The regex solution in step 2 is probably not fool-proof, but don't really see a better solution at the moment. If you do, let me know!
CDataFixer
import java.util.*;
import javax.xml.xpath.*;
import org.w3c.dom.*;
public class CDataFixer
{
private final XmlHelper xml = XmlHelper.getInstance();
public Document fix(Document document, String nodesToFix, Set<String> excludes) throws XPathExpressionException, XmlException
{
return fix(document, xml.newXPath().compile(nodesToFix), excludes);
}
private Document fix(Document document, XPathExpression nodesToFix, Set<String> excludes) throws XPathExpressionException, XmlException
{
Document wc = xml.copy(document);
NodeList nodes = (NodeList) nodesToFix.evaluate(wc, XPathConstants.NODESET);
int nodeCount = nodes.getLength();
for(int n=0; n<nodeCount; n++)
parse(nodes.item(n), excludes);
return wc;
}
private void parse(Node node, Set<String> excludes) throws XmlException
{
String text = node.getTextContent();
for(String exclude : excludes)
{
String regex = String.format("(?s)(<%1$s\\b[^>]*>)(.*?)(</%1$s>)", Pattern.quote(exclude));
text = text.replaceAll(regex, "$1<![CDATA[$2]]>$3");
}
String randomNode = "tmp_"+UUID.randomUUID().toString();
text = String.format("<%1$s>%2$s</%1$s>", randomNode, text);
NodeList parsed = xml
.parse(text)
.getFirstChild()
.getChildNodes();
node.setTextContent(null);
for(int n=0; n<parsed.getLength(); n++)
node.appendChild(node.getOwnerDocument().importNode(parsed.item(n), true));
}
}
XmlHelper
import java.io.*;
import javax.xml.parsers.*;
import javax.xml.transform.*;
import javax.xml.transform.dom.*;
import javax.xml.transform.sax.*;
import javax.xml.transform.stream.*;
import javax.xml.xpath.*;
import org.w3c.dom.*;
import org.xml.sax.*;
public final class XmlHelper
{
private static final XmlHelper instance = new XmlHelper();
public static XmlHelper getInstance()
{
return instance;
}
private final SAXTransformerFactory transformerFactory;
private final DocumentBuilderFactory documentBuilderFactory;
private final XPathFactory xpathFactory;
private XmlHelper()
{
documentBuilderFactory = DocumentBuilderFactory.newInstance();
documentBuilderFactory.setNamespaceAware(true);
xpathFactory = XPathFactory.newInstance();
TransformerFactory tf = TransformerFactory.newInstance();
if (!tf.getFeature(SAXTransformerFactory.FEATURE))
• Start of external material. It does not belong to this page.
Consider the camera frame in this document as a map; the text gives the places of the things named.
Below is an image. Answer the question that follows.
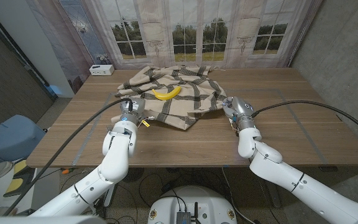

throw new RuntimeException("Failed to create SAX-compatible TransformerFactory.");
transformerFactory = (SAXTransformerFactory) tf;
}
public DocumentBuilder newDocumentBuilder()
{
try
{
return documentBuilderFactory.newDocumentBuilder();
}
catch (ParserConfigurationException e)
{
throw new RuntimeException("Failed to create new "+DocumentBuilder.class, e);
}
}
public XPath newXPath()
{
return xpathFactory.newXPath();
}
public Transformer newIdentityTransformer(boolean omitXmlDeclaration, boolean indent)
{
try
{
Transformer transformer = transformerFactory.newTransformer();
transformer.setOutputProperty(OutputKeys.INDENT, indent ? "yes" : "no");
transformer.setOutputProperty(OutputKeys.OMIT_XML_DECLARATION, omitXmlDeclaration ? "yes" : "no");
return transformer;
}
catch (TransformerConfigurationException e)
{
throw new RuntimeException("Failed to create Transformer instance: "+e.getMessage(), e);
}
}
public Templates newTemplates(String xslt) throws XmlException
{
try
{
return transformerFactory.newTemplates(new DOMSource(parse(xslt)));
}
catch (TransformerConfigurationException e)
{
throw new RuntimeException("Failed to create templates: "+e.getMessage(), e);
}
}
public Document parse(String xml) throws XmlException
{
return parse(new InputSource(new StringReader(xml)));
}
public Document parse(InputSource xml) throws XmlException
{
try
{
return newDocumentBuilder().parse(xml);
}
catch (SAXException e)
{
throw new XmlException("Failed to parse xml: "+e.getMessage(), e);
}
catch (IOException e)
{
throw new XmlException("Failed to read xml: "+e.getMessage(), e);
}
}
public String toString(Node node)
{
return toString(node, true, false);
}
public String toString(Node node, boolean omitXMLDeclaration, boolean indent)
{
try
{
StringWriter writer = new StringWriter();
newIdentityTransformer(omitXMLDeclaration, indent)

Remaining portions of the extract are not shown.